Setting measurable and ambitious goals and assessing data will have little relevance, however, without a relentless pursuit of results. It is lamentable that education is one of the few professions where it has become acceptable, even mainstream to make excuses for poor performance. There are endless legitimate excuses for why our children are not succeeding: poor parenting, insufficient prerequisite skills, gangs, drugs, poverty, television, video games, laziness etc. These are absolutely factors that we should focus on and help find solutions to mitigate, yet once the door closes at an excellent school, everyone in the building is focused on the one thing they can control: progress towards academic results. Schools like KIPP, YES College Prep, and MACE champion this approach because they understand that the central front in our nation’s endless pursuit of equality of opportunity exists in the classroom.
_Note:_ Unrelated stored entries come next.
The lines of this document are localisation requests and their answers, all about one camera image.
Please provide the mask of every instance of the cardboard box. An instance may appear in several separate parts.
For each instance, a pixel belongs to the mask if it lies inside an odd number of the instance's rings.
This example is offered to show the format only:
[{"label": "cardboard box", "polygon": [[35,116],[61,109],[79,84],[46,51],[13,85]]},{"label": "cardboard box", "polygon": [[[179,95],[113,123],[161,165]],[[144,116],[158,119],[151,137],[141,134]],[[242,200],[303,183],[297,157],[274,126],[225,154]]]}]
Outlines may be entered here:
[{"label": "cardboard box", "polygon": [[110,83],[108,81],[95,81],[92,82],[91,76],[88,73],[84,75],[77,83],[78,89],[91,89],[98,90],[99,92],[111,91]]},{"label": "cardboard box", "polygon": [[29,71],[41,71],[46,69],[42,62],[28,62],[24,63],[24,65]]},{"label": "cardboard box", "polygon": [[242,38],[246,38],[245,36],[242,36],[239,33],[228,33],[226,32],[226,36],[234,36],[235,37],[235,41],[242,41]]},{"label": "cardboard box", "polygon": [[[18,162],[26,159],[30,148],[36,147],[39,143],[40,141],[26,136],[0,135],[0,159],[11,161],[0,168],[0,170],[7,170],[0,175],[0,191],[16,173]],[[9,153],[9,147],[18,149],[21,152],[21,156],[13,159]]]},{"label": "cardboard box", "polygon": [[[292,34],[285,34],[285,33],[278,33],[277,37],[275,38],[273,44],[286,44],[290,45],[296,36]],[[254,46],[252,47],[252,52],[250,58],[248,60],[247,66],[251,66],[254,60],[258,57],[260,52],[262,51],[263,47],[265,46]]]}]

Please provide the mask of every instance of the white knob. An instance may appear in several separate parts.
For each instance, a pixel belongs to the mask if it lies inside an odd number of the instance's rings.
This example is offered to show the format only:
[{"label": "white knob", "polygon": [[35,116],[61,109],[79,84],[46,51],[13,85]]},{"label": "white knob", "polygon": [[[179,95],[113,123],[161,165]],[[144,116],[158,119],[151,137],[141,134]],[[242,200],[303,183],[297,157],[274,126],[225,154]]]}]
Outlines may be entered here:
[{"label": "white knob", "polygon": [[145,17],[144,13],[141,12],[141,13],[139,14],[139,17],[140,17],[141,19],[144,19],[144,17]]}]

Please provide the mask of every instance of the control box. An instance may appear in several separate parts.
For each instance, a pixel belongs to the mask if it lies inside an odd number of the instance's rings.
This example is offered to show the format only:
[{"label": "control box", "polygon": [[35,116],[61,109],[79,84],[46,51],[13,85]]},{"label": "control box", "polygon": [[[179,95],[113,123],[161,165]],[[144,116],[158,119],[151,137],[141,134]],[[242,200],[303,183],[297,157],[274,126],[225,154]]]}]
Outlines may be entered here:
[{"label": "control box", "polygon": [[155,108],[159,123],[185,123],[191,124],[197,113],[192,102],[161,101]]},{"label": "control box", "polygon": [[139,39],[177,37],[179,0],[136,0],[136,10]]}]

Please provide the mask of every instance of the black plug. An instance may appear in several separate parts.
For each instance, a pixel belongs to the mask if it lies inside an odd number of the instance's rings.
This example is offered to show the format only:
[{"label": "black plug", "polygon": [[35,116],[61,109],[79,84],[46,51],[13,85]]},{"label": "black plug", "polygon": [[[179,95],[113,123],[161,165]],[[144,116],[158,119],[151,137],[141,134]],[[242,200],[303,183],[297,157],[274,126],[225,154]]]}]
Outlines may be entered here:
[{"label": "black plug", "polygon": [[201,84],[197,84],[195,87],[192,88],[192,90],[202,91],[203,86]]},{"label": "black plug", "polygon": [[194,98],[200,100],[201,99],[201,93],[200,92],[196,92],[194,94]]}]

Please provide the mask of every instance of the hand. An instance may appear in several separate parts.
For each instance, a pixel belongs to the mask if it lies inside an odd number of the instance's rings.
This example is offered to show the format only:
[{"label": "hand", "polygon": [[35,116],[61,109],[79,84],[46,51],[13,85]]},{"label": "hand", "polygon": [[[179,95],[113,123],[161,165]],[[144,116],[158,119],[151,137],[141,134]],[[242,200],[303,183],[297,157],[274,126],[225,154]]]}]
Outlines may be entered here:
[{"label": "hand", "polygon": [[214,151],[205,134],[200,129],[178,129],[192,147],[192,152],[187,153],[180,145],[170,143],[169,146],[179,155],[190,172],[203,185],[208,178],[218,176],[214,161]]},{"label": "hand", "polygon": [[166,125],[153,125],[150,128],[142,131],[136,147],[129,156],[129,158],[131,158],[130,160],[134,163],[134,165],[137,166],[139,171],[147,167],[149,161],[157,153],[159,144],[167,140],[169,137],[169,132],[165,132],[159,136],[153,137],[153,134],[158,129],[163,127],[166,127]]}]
If there isn’t enough time in the day, an excellent school extends the day – the aforementioned schools run from 8:00am to 5:00pm Monday through Friday and from 9:00am – 1:00pm on Saturday; if a particular student is in danger of missing his goals, an excellent school will tap into whatever resources they can find to access tutors; if a teacher is not performing, an excellent school will find someone who can. In essence, relentlessly pursuing results mean leadership and a no-excuses mentality. Our children will not be served by an avalanche of reasons why they cannot succeed, they will be served when we hold them to the same expectations that exist in wealthy prep schools. It is criminal to expect anything less.

I am hopeful that 2007 will see my wish come to fruition. Superintendent Johnson’s vision of “Every Day, Every Child, College Bound” is the appropriate context with which to have a discussion about education in Memphis City Schools. If our children do not have the skills to compete for a college education, it is likely that their economic and life prospects will be limited. Now is the time for the community to ask hard questions about how we’re making this ambitious vision a reality. I realize that not everyone shares my vision of excellent schools and that this vision is less than comprehensive, yet setting ambitious goals, regularly assessing data, and relentlessly pursuing results are necessary prerequisites that exist in far too few schools today. Despite our learned cynicism I believe we can achieve excellence in our city schools because of the inherent greatness of the human spirit. As President Kennedy once said, “Our problems are man-made, therefore they can be solved by man.” No truer sentiment was ever uttered – our capacities must be, and are, equal to this challenge.